# Need Help...Happy Voyager HSC 1201 12 needle embroidery machine



## canchi (Jun 23, 2008)

Hi guys

Im a graphic designer with experience in design and print.
I don't know much about the Embroidery Business but I need to generate
more money. I have a job to do and I would like to do it in-house.
The job will pretty much pay for a used embroidery machine.
I've been looking at a "2006 Happy Voyager HSC 1201 12 needle
used embroidery machine with very little use" can someone
shine some light. I don't know if this machine is worth the money.

thanks in advance.


----------



## COEDS (Oct 4, 2006)

I know the Happy machines are liked by a lot of people. I can't tell you if it's worth buying without know the hours of use and the price of the machine. I will say if you can pa for it with 1 job you already hae on your plate, then I would go for it. .... JB


----------



## canchi (Jun 23, 2008)

Hi COEDS

the info I got from the seller "2006 machine with very little use
+ software and hoops $3600 bucks. What's your opinion?

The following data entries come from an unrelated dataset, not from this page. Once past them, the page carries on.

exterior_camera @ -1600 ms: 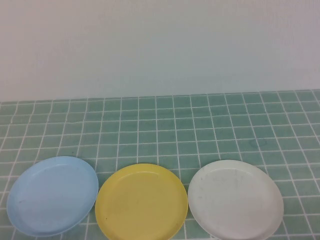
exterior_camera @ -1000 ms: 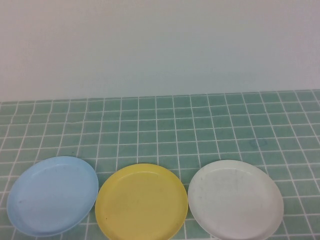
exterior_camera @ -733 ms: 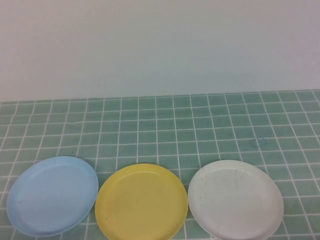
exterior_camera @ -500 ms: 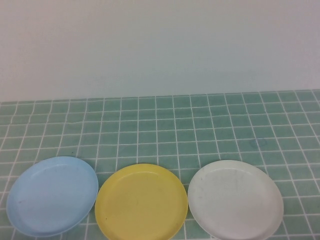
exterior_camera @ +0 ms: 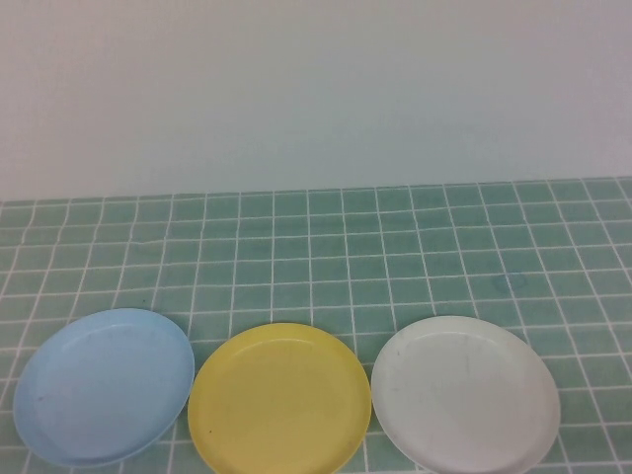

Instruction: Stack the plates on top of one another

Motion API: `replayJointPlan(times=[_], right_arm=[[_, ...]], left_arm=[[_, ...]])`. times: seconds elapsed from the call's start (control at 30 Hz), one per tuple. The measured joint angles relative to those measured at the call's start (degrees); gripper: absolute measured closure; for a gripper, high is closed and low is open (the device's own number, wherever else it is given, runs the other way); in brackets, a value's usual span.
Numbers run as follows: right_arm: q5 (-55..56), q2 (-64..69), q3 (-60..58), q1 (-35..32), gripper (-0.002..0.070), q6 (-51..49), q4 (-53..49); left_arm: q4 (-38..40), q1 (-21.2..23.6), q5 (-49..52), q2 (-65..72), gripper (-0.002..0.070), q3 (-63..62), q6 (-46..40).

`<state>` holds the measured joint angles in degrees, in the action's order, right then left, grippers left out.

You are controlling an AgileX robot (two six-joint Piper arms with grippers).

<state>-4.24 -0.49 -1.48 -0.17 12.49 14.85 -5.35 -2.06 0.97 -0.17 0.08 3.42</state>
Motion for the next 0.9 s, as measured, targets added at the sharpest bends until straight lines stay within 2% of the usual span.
replayJointPlan(times=[0.13,0.33,0.43,0.63,0.77,0.9], right_arm=[[0.34,0.00,0.00,0.00,0.0678,-0.53,3.71],[8.15,0.00,0.00,0.00,0.0678,1.45,4.78],[11.59,0.00,0.00,0.00,0.0678,3.21,4.79],[19.36,0.00,0.00,0.00,0.0678,5.65,4.87],[15.45,0.00,4.54,0.00,0.0678,8.37,4.29],[8.03,0.00,11.93,0.00,0.0678,12.43,1.83]], left_arm=[[-0.28,0.00,0.01,0.00,0.0676,0.00,0.00],[1.89,0.00,-1.88,0.03,0.0676,0.00,2.17],[8.24,0.00,-4.85,0.12,0.0676,0.00,9.71],[10.53,0.00,-17.28,0.12,0.0676,-0.23,13.19],[10.21,0.00,-5.06,0.17,0.0676,-9.29,13.20],[4.03,0.00,8.38,0.37,0.0676,-19.20,8.73]])
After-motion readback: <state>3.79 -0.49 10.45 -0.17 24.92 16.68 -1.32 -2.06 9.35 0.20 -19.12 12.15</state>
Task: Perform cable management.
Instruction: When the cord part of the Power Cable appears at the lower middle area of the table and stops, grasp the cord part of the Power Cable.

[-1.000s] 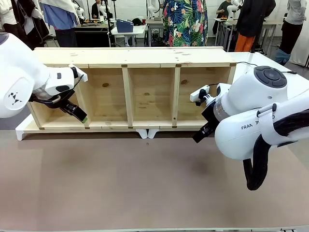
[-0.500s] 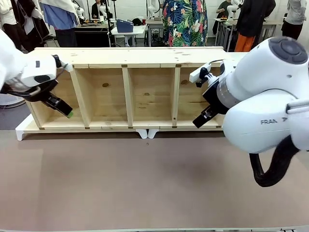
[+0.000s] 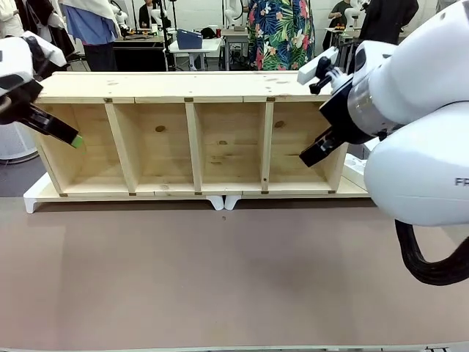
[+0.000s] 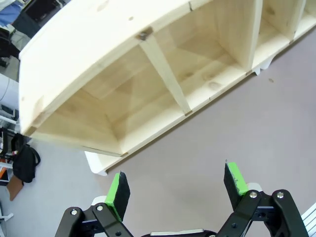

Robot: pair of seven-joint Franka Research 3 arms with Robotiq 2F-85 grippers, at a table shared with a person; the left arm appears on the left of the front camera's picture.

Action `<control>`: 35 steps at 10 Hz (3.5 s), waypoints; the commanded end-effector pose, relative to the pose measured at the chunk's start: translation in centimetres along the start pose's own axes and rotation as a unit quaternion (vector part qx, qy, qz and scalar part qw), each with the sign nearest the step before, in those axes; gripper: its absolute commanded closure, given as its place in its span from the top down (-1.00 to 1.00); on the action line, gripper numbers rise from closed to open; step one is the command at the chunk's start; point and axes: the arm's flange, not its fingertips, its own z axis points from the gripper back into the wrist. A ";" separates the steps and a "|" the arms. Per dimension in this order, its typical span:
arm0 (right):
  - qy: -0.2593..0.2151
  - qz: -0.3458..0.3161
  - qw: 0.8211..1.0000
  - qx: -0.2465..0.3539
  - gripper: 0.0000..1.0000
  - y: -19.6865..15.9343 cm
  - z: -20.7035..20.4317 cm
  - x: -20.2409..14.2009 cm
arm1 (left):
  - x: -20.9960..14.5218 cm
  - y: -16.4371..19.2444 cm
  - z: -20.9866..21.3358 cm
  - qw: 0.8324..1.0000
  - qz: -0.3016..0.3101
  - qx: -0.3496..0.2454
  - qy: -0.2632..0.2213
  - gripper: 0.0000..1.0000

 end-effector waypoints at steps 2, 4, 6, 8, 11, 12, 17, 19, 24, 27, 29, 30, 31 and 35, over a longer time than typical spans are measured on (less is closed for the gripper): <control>-0.015 -0.017 1.000 -0.018 1.00 3.8 2.2 -11.7 | -9.9 -1.4 0.2 1.000 0.001 -0.003 -0.004 1.00; -0.021 -0.026 0.999 -0.016 1.00 4.1 2.5 -13.1 | -11.9 -1.3 0.4 1.000 0.011 0.006 -0.006 1.00; -0.025 -0.034 0.999 -0.003 1.00 4.0 1.8 -13.6 | -12.3 -1.4 -1.1 1.000 0.009 -0.002 0.004 1.00; -0.018 -0.019 1.000 -0.014 1.00 -0.2 3.0 0.4 | -1.0 2.2 2.1 1.000 0.022 -0.002 -0.003 1.00; -0.018 -0.019 1.000 -0.014 1.00 -0.2 3.0 0.4 | -1.0 2.2 2.1 1.000 0.022 -0.002 -0.003 1.00; -0.018 -0.019 1.000 -0.014 1.00 -0.2 3.0 0.4 | -1.0 2.2 2.1 1.000 0.022 -0.002 -0.003 1.00; -0.018 -0.019 1.000 -0.014 1.00 -0.2 3.0 0.4 | -1.0 2.2 2.1 1.000 0.022 -0.002 -0.003 1.00; -0.018 -0.019 1.000 -0.014 1.00 -0.2 3.0 0.4 | -1.0 2.2 2.1 1.000 0.022 -0.002 -0.003 1.00; -0.018 -0.019 1.000 -0.014 1.00 -0.2 3.0 0.4 | -1.0 2.2 2.1 1.000 0.022 -0.002 -0.003 1.00; -0.018 -0.019 1.000 -0.014 1.00 -0.2 3.0 0.4 | -1.0 2.2 2.1 1.000 0.022 -0.002 -0.003 1.00; -0.018 -0.019 1.000 -0.014 1.00 -0.2 3.0 0.4 | -1.0 2.2 2.1 1.000 0.022 -0.002 -0.003 1.00; -0.018 -0.019 1.000 -0.014 1.00 -0.2 3.0 0.4 | -1.0 2.2 2.1 1.000 0.022 -0.002 -0.003 1.00; -0.018 -0.019 1.000 -0.014 1.00 -0.2 3.0 0.4 | -1.0 2.2 2.1 1.000 0.022 -0.002 -0.003 1.00; -0.018 -0.019 1.000 -0.014 1.00 -0.2 3.0 0.4 | -1.0 2.2 2.1 1.000 0.022 -0.002 -0.003 1.00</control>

12 needles means 12 different colours at one time right?
and what's the difference between having one head vs 2 or 3?

thanks, again COEDS


----------



## lizziemaxine (Nov 14, 2007)

It doesn't matter how inexpensive the equipment is if you don't know how to use it. 
Embroidery machines are plug and play.
But, that is a good price for the machine with hoops and Happy is a decent machine.


----------



## COEDS (Oct 4, 2006)

I agree it's a good price. I also agree That there is a learning curve with Embroidery, but you can learn the basics pretty quick. I suggest you read on a few message boards and find a training session you can attend, This will empower you to learn. ...Good lick ..... JB


----------



## lizziemaxine (Nov 14, 2007)

lizziemaxine said:


> It doesn't matter how inexpensive the equipment is if you don't know how to use it.
> Embroidery machines are plug and play.
> But, that is a good price for the machine with hoops and Happy is a decent machine.


Little typo there, I meant embroidery machines *aren't* plug and play.


----------



## homesteademb (Apr 22, 2008)

I owned the Happy HCS 1201 for about 6 months before I decided to upgrade to a Toyota. The machine was good but it is not a commercial machine. I was running my machine about 3-4 days a week and realized it was not as heavy duty as I needed it to be. Large bags were a problem because I had to hold them the whole time so they didn't pull down on the arms, and the max sewing area is only 12"x12".

If you are only planning to do light embroidery it would be a good machine (and the price sounds pretty good) but if you plan to get into it full time I would look for a more commercial machine.


----------



## binki (Jul 16, 2006)

u need some skill to run the machine.


----------



## canchi (Jun 23, 2008)

Im only planing on doing small team logos on shirts, some caps nothing to big
thanks to everyone.


----------



## COEDS (Oct 4, 2006)

I don't want to discourage you, but it really isn't as easy as it sounds. I will also tell you hats are a big pain with most machines. I found my SWF to be easier for caps than most machines. .... JB


----------



## homesteademb (Apr 22, 2008)

The one part of my Happy that I was the most pleased with was the hats. It did them very well. I actually considered keeping it just to do hats on it but I needed to sell it to buy my Toyota.

When I worked for someone else I hated doing hats because I broke needles all the time, now that I am working for myself (over a year now) I don't mind them. I realized it was the designs and not the hats that are the problem. I have all my digitizing done professionally. Saves me a lot of time and headaches from needle breaks and thread breaks.


----------



## COEDS (Oct 4, 2006)

Matt , I agree with you. The design needs to be hat friendly. I also started back in the 90's and the melco machines were hottest on the market, but hats were a real pain . I bought new machines a few years ago and found SWF to be very hat friendly. I'm sure this is related to technology changes over the years and better digitizing too. ..... JB


----------



## tshirtsep (Feb 15, 2007)

lizziemaxine said:


> Little typo there, I meant embroidery machines *aren't* plug and play.



Damnit, I wish that *wasn't* a typo.


----------